**YOUR INSTRUCTIONS:**
Your answer must be the full listing, reproduced exactly, minus any pictures.

**RECORDS PROVIDED:**
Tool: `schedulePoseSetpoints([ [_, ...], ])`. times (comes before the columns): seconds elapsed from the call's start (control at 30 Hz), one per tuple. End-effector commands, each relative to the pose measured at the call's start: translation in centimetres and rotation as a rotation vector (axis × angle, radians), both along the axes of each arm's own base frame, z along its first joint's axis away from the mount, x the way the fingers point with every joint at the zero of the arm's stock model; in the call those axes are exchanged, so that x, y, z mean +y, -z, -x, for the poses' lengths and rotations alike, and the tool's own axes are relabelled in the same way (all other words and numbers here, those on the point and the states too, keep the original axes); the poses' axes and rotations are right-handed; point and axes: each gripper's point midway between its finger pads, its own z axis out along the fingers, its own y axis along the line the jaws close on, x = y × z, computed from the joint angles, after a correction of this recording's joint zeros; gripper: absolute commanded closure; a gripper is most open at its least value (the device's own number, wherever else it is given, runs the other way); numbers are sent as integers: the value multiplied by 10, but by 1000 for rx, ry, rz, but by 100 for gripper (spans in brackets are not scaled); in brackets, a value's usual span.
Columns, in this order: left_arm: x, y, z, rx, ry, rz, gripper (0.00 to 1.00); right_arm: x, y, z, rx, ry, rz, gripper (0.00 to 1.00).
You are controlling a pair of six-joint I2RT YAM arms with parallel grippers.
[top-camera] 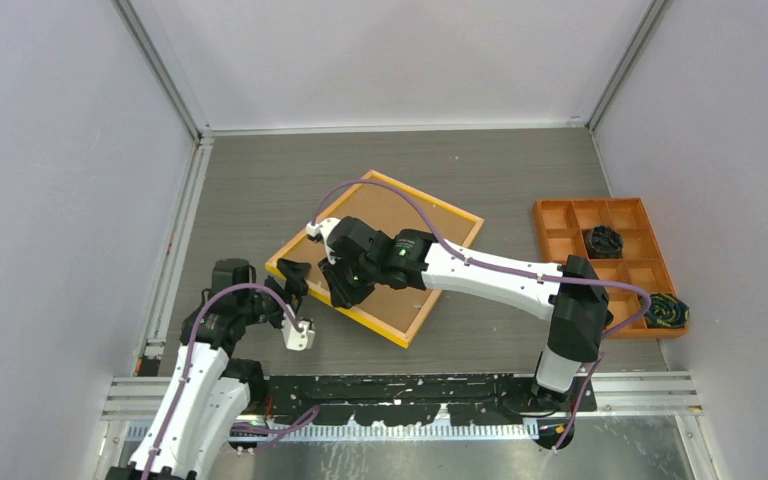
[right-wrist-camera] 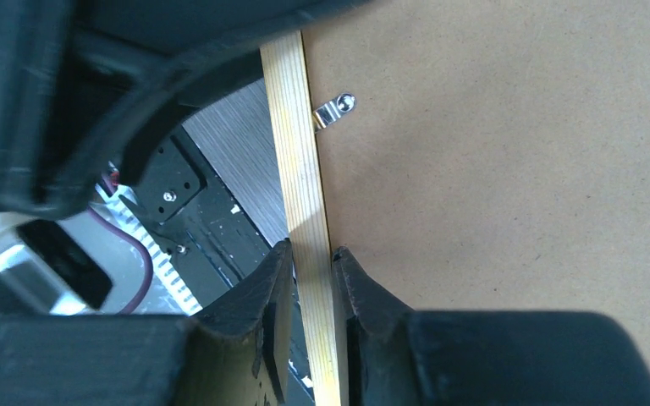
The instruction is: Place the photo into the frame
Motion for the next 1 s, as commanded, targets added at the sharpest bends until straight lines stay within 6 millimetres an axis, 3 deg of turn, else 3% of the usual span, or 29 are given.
schedulePoseSetpoints([
  [0.0, -13, -26, -21, -103, 64, 12, 16, 26, -65, -7, -17, 3, -184, 99],
  [0.1, -19, -29, -30, -129, 89, 18, 34, 32, -71, -9, -12, 0, -189, 99],
  [0.23, -26, -36, -47, -202, 89, 26, 50, 35, -78, -12, 7, 3, -203, 99],
  [0.37, -24, -40, -54, -207, 53, 39, 77, 30, -82, -19, 20, 28, -222, 98],
  [0.4, -23, -41, -55, -206, 42, 44, 82, 25, -83, -23, 19, 39, -222, 91],
  [0.43, -23, -43, -56, -208, 32, 49, 87, 20, -84, -28, 17, 50, -220, 76],
  [0.57, -20, -50, -56, -217, 1, 63, 91, -16, -96, -41, -54, 85, -216, 43],
  [0.67, -18, -61, -57, -214, -33, 92, 92, -58, -93, -39, -191, 67, -162, 36],
  [0.77, -16, -67, -57, -199, -59, 111, 92, -103, -77, -32, -362, 33, -116, 31],
  [0.83, -15, -71, -56, -194, -69, 118, 92, -128, -73, -24, -489, 5, -128, 3],
  [0.97, -13, -76, -54, -169, -82, 112, 93, -159, -75, -9, -634, -31, -151, 0],
])
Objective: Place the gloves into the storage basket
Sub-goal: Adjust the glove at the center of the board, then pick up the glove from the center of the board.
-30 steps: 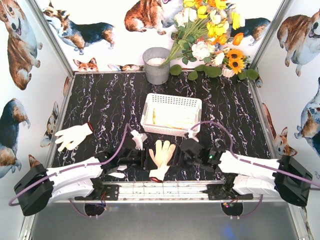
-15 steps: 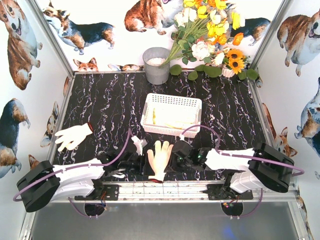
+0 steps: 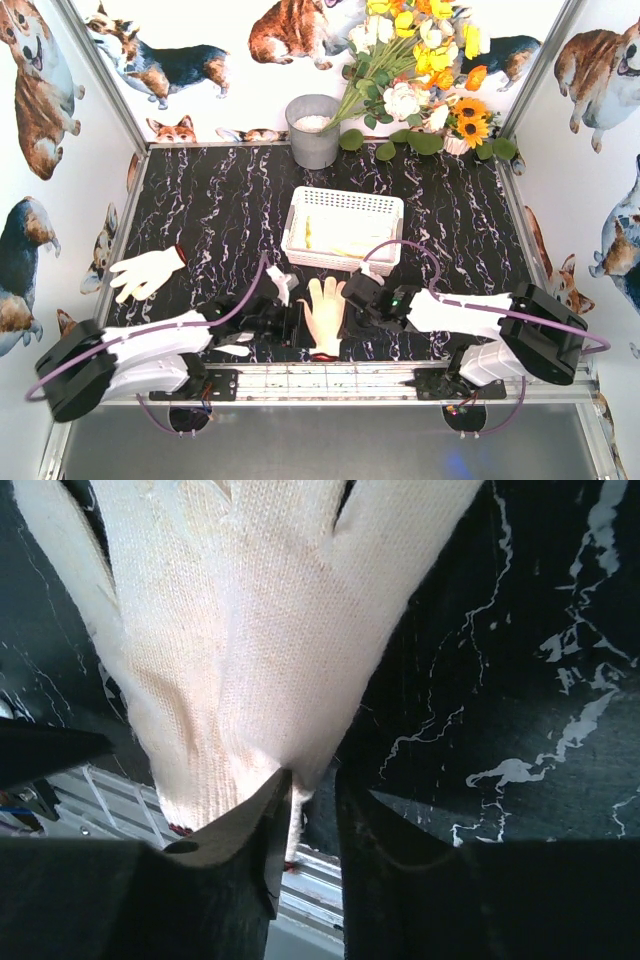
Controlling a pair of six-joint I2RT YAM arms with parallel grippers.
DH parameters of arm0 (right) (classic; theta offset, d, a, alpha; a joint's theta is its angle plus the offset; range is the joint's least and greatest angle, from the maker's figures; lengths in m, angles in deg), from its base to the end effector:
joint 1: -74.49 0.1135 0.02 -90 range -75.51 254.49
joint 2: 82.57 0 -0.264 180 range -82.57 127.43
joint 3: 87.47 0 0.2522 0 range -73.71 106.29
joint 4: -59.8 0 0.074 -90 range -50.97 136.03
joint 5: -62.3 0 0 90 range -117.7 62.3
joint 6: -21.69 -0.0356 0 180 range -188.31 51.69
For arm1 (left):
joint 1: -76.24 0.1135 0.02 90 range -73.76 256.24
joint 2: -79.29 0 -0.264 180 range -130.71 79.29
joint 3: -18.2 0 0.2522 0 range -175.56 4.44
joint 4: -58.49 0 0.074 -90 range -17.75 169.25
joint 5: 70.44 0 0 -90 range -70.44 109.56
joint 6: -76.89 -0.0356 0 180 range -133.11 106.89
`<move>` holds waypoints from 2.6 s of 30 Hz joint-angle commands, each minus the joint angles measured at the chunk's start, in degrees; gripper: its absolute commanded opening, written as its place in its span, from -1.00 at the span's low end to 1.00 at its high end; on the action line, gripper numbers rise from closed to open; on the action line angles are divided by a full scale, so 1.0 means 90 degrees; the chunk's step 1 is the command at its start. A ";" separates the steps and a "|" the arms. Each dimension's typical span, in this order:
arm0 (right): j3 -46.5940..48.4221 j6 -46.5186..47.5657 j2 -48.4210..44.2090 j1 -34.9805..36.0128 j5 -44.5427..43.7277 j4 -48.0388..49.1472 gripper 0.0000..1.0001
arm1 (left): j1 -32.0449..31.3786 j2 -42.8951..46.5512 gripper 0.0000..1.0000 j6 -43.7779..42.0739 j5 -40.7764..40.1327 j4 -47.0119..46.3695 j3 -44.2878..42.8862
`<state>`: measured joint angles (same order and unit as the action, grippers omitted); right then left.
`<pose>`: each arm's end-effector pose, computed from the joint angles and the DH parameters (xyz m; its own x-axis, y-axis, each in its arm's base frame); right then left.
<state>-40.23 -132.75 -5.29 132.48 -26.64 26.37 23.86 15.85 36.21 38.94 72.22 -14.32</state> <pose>0.1209 0.1947 0.1467 -0.9734 0.1445 -0.1778 0.0602 0.9101 0.4101 0.1096 -0.1615 0.1444 -0.9556 0.0680 -0.2869 0.2556 0.6756 -0.6915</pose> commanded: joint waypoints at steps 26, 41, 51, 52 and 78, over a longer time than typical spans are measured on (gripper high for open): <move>0.2179 0.3096 -0.2647 -0.1897 -0.2013 -0.2343 0.52 | 0.6738 0.0213 0.44 -0.2391 -0.3849 0.2991 -0.2379; 0.2574 0.1246 -0.3579 -0.2606 -0.3008 -0.4903 0.46 | 0.7472 -0.2476 0.19 -0.2984 -0.3450 0.2900 -0.3833; 0.2551 0.0262 -0.4379 -0.2606 -0.2640 -0.5536 0.36 | 0.7695 -0.3415 -0.03 -0.3356 -0.2776 0.2760 -0.4361; 0.2585 0.0298 -0.4351 -0.2606 -0.2630 -0.5540 0.36 | 0.7695 -0.3612 -0.04 -0.3365 -0.2670 0.2705 -0.4382; 0.3165 0.1972 -0.2798 -0.2606 -0.2366 -0.5394 0.29 | 0.7646 -0.3383 -1.00 -0.3064 -0.2462 0.3718 -0.4549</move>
<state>-13.37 -118.46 -29.47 109.12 -48.59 -24.44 92.57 -21.33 5.31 15.09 101.31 -57.42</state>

**ANSWER SECTION:**
Tool: `schedulePoseSetpoints([ [_, ...], ])`. times (comes before the columns): seconds elapsed from the call's start (control at 30 Hz), one per tuple. End-effector commands, each relative to the pose measured at the call's start: translation in centimetres and rotation as a rotation vector (axis × angle, radians), both along the axes of each arm's own base frame, z along its first joint's axis away from the mount, x the way the fingers point with every joint at the zero of the arm's stock model; in the call those axes are exchanged, so that x, y, z mean +y, -z, -x, for the poses' lengths and rotations alike, and the tool's own axes are relabelled in the same way (all other words and numbers here, those on the point and the states too, keep the original axes); the poses' axes and rotations are right-handed; point and axes: each gripper's point midway between its finger pads, its own z axis out along the fingers, its own y axis along the line the jaws close on, x = y × z, computed from the joint angles, after a correction of this recording's joint zeros; gripper: absolute commanded closure; a gripper is most open at its least value (the device's own number, wherever else it is given, runs the other way); numbers are sent as integers: the value multiplied by 10, but by 1000 for rx, ry, rz, but by 100 for gripper (spans in brackets are not scaled); in brackets, a value's usual span.
Columns, in this order: left_arm: x, y, z, rx, ry, rz, gripper (0.00 to 1.00); right_arm: x, y, z, rx, ry, rz, gripper (0.00 to 1.00).
You are controlling a pair of six-joint I2RT YAM arms with parallel grippers.
[top-camera] 
[right-wrist-camera] 
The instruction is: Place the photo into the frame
Motion for the next 1 s, as commanded, targets added at the sharpest bends until straight lines stay within 6 millimetres an axis, 3 deg of turn, else 3% of the usual span, or 29 are given.
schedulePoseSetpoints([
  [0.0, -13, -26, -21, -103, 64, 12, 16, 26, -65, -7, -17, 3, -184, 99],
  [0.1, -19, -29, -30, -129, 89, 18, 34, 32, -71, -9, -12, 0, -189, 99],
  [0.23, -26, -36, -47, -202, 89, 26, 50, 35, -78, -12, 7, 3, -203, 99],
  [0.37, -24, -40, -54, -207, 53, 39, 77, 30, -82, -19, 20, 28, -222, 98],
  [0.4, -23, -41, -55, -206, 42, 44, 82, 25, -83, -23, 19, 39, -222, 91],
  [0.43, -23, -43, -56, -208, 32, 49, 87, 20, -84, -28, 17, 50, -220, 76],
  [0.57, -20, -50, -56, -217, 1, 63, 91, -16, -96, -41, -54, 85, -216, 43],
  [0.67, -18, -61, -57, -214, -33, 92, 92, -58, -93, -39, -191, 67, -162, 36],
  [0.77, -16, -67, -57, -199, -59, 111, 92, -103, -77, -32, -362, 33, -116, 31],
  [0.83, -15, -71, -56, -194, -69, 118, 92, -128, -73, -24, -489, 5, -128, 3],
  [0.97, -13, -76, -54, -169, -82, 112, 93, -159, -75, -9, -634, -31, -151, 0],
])
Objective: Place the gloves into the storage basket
Sub-goal: Adjust the glove at the center of the board, then pick up the glove from the center of the board.
-30 steps: 
-15 steps: 
+0 steps: 
Controlling a pair of six-joint I2RT YAM arms with parallel grippers.
DH parameters of arm0 (right) (classic; theta offset, d, a, alpha; a joint's theta is its angle plus the offset; range is the joint's least and greatest angle, from the maker's figures; lengths in m, angles in deg), from its base to the end effector:
joint 1: -74.49 0.1135 0.02 -90 range -75.51 254.49
joint 2: 82.57 0 -0.264 180 range -82.57 127.43
joint 3: 87.47 0 0.2522 0 range -73.71 106.29
joint 4: -59.8 0 0.074 -90 range -50.97 136.03
joint 5: -62.3 0 0 90 range -117.7 62.3
joint 6: -21.69 -0.0356 0 180 range -188.31 51.69
For arm1 (left):
joint 1: -76.24 0.1135 0.02 90 range -73.76 256.24
joint 2: -79.29 0 -0.264 180 range -130.71 79.29
joint 3: -18.2 0 0.2522 0 range -175.56 4.44
joint 4: -58.49 0 0.074 -90 range -17.75 169.25
joint 5: 70.44 0 0 -90 range -70.44 109.56
joint 6: -76.89 -0.0356 0 180 range -133.11 106.89
`<move>` holds waypoints from 2.6 s of 30 Hz joint-angle commands, each minus the joint angles measured at the chunk's start, in degrees; gripper: its absolute commanded opening, written as its place in its span, from -1.00 at the span's low end to 1.00 at its high end; on the action line, gripper numbers rise from closed to open; on the action line angles are divided by a full scale, so 1.0 means 90 degrees; the chunk's step 1 is the command at its start. A ";" separates the steps and a "|" the arms. Each dimension's typical span, in this order:
arm0 (right): j3 -46.5940..48.4221 j6 -46.5186..47.5657 j2 -48.4210..44.2090 j1 -34.9805..36.0128 j5 -44.5427..43.7277 j4 -48.0388..49.1472 gripper 0.0000..1.0001
arm1 (left): j1 -32.0449..31.3786 j2 -42.8951..46.5512 gripper 0.0000..1.0000 j6 -43.7779..42.0739 j5 -40.7764..40.1327 j4 -47.0119..46.3695 j3 -44.2878..42.8862
`<state>`: measured joint angles (same order and unit as the action, grippers omitted); right then left.
`<pose>`: each arm's end-effector pose, computed from the joint angles and the DH parameters (xyz m; its own x-axis, y-axis, each in its arm's base frame); right then left.
<state>-40.23 -132.75 -5.29 132.48 -26.64 26.37 23.86 15.85 36.21 38.94 72.22 -14.32</state> <pose>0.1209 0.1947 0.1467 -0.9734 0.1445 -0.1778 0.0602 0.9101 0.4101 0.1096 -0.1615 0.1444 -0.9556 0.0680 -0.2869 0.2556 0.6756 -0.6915</pose> commanded: joint waypoints at steps 26, 41, 51, 52 and 78, over a longer time than typical spans are measured on (gripper high for open): <move>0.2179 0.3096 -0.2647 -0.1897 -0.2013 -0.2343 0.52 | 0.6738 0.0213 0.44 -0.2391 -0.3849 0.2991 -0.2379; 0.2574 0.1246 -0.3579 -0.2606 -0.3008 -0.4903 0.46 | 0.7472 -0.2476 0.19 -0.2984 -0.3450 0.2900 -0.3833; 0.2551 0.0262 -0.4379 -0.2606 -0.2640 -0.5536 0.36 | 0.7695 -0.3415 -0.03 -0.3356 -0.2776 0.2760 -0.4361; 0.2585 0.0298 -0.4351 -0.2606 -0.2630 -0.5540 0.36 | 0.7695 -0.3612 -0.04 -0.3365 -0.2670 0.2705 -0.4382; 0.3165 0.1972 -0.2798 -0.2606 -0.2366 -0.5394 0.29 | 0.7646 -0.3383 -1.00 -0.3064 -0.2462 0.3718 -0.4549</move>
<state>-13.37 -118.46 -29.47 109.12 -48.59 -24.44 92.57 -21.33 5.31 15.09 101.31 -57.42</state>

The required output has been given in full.